Biogen Idec last year rang up $1.1 billion from sales of Tysabri, second only to its lead MS drug Avonex, which generated 2012 revenue of $2.9 billion, according to the company’s financial report released last week. The company is also awaiting Food and Drug Administration approval of its much anticipated MS pill, BG-12, and has another MS drug in clinical development.

Advertisement - Continue Reading Below

Under the deal, Biogen Idec will terminate its collaboration with Elan, the Dublin-based drug maker that developed Tysabri, and buy Elan’s remaining 50 percent interest. Going forward, Biogen Idec will control all marketing and distribution rights, Biogen Idec said in a press release.

In exchange, Biogen Idec will make a $3.25 billion cash payment to Elan when the deal is completed. It will also make future contigent payments to Elan equal to 12 percent of Tysabri’s global sales for the first year. After that, Biogen Idec will make contingent payments of 18 percent on annual sales of Tysabri up to $2 billion and 25 percent on annual sales that exceed $2 billion.
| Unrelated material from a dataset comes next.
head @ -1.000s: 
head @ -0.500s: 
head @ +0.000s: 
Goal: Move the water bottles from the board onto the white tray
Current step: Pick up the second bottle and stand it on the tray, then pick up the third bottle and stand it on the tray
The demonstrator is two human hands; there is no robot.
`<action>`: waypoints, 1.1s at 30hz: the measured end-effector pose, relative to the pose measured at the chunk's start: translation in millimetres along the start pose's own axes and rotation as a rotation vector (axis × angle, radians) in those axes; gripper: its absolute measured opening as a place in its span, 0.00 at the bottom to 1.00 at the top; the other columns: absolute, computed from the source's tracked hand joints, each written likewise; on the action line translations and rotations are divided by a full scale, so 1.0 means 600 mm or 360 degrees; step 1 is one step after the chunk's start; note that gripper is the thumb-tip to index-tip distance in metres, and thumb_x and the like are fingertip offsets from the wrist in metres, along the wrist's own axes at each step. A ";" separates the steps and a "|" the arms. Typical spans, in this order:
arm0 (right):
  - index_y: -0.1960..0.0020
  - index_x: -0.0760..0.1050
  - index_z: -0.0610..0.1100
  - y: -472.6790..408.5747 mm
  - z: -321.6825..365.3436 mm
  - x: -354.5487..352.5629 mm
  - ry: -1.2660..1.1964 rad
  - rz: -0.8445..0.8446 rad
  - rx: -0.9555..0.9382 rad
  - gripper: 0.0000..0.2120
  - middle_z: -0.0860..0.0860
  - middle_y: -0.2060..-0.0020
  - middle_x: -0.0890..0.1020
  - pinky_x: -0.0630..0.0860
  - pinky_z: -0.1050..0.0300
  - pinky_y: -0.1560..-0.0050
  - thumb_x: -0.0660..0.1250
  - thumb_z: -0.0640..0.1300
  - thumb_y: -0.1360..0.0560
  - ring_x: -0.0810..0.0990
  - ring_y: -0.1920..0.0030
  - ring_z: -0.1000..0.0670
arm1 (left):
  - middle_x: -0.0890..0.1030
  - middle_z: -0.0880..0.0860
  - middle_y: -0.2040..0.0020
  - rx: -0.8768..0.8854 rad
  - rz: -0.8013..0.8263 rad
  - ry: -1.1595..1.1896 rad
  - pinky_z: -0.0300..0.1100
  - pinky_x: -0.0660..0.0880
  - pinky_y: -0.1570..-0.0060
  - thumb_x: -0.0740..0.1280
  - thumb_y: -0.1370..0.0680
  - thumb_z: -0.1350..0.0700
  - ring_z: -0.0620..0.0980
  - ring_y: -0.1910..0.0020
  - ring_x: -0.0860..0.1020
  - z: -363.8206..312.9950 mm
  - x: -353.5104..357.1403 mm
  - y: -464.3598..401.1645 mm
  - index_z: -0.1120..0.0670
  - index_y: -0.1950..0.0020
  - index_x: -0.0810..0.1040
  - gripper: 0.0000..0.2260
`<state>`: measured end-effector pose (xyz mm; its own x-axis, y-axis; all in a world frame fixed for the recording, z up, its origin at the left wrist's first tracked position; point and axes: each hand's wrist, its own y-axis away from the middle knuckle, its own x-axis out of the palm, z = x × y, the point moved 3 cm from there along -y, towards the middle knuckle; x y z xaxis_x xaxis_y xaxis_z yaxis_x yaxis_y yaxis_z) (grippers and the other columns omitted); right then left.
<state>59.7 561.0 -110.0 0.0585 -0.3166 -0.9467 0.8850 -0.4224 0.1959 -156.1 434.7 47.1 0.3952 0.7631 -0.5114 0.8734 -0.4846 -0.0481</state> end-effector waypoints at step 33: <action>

“This is a natural next step for Biogen Idec and Tysabri, and it underscores our deep, long-term commitment to improving the lives of MS patients around the world,” Biogen Idec chief executive George Scangos said in prepared statement. “Full ownership will improve our ability to navigate its role as part of our leadership in MS.”

Tysabri was temporarily pulled from the market in 2005 after some patients died from a rare brain infection called progressive multifocal leukoencephalopathy, or PML. But Biogen Idec has since developed a test to predict which patients might be vulnerable to the infection.

While it retains its global leadership in MS treatments, Biogen Idec faces increased competition. One of its rivals, Cambridge-based Genzyme, last week said the FDA had accepted for review its revised application to sell the experimental drug Lemtrada in the United States. If approved, that drug is expected to vie with Tysabri in the market for “high efficacy” MS therapies.